The Carl's Jr Corner That Got Surrounded

Most recently operated as a Carl's Jr., 6202 Laurel Canyon Boulevard is a freestanding 2,926 SF building on a 16,413 SF hard corner lot in North Hollywood, offered at $3,269,000. The pad sits at the signalized intersection of Laurel Canyon and Sylvan, carrying roughly 30,000 cars per day, directly across from NoHo West, a 25 acre mixed use destination anchored by Trader Joe's, Regal Cinemas, LA Fitness, Nordstrom Rack, and Ulta with more than 700 residential units. Adjacent Valley Plaza is being cleared for redevelopment, and a 294 unit apartment project at 12001 West Victory is advancing nearby, adding rooftops to the immediate trade area. The 1 mile radius holds roughly 46,900 residents and 16,100 households, with growth outpacing the broader market. In place income runs $162,000 on a month to month NNN basis, a 4.96% cap on the list price, giving an owner user or developer holding income while planning.

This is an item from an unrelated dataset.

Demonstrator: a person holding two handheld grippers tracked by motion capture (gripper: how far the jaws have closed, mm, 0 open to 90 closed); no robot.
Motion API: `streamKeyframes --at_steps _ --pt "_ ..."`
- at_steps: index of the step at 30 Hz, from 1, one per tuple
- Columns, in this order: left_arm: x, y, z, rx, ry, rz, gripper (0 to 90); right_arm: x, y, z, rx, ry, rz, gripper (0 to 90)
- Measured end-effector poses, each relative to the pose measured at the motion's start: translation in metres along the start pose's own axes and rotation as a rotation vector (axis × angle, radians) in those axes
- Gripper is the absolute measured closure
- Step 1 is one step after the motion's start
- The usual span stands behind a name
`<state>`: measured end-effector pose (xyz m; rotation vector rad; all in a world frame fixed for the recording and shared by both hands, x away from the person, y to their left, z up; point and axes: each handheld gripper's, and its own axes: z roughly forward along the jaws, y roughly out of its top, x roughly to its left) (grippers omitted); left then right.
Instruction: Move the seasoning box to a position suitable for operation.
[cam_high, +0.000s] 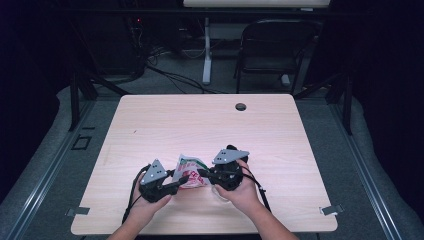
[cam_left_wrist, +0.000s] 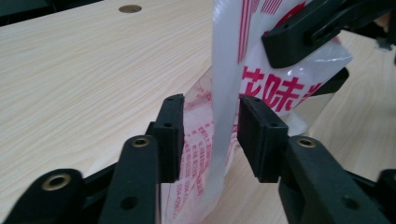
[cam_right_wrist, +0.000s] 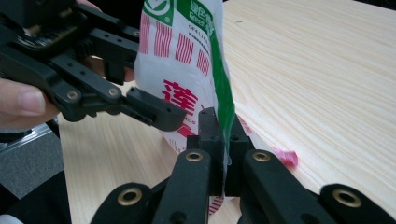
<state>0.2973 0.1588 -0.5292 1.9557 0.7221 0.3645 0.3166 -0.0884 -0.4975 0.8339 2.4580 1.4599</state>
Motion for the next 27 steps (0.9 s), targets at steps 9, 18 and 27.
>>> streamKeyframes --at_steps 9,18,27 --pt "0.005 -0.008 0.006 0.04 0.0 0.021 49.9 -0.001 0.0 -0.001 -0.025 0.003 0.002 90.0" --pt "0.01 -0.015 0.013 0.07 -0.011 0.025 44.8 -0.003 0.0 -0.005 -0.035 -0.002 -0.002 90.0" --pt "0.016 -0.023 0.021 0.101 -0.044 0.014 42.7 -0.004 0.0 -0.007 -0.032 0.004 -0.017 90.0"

The site carries drive thru potential, subject to City of Los Angeles entitlement and approvals, and sits in a designated Opportunity Zone relevant to buyers planning new construction or substantial redevelopment. The deal works because it puts a buyer on hard corner dirt at the front edge of a redevelopment corridor with interim income and real long term upside.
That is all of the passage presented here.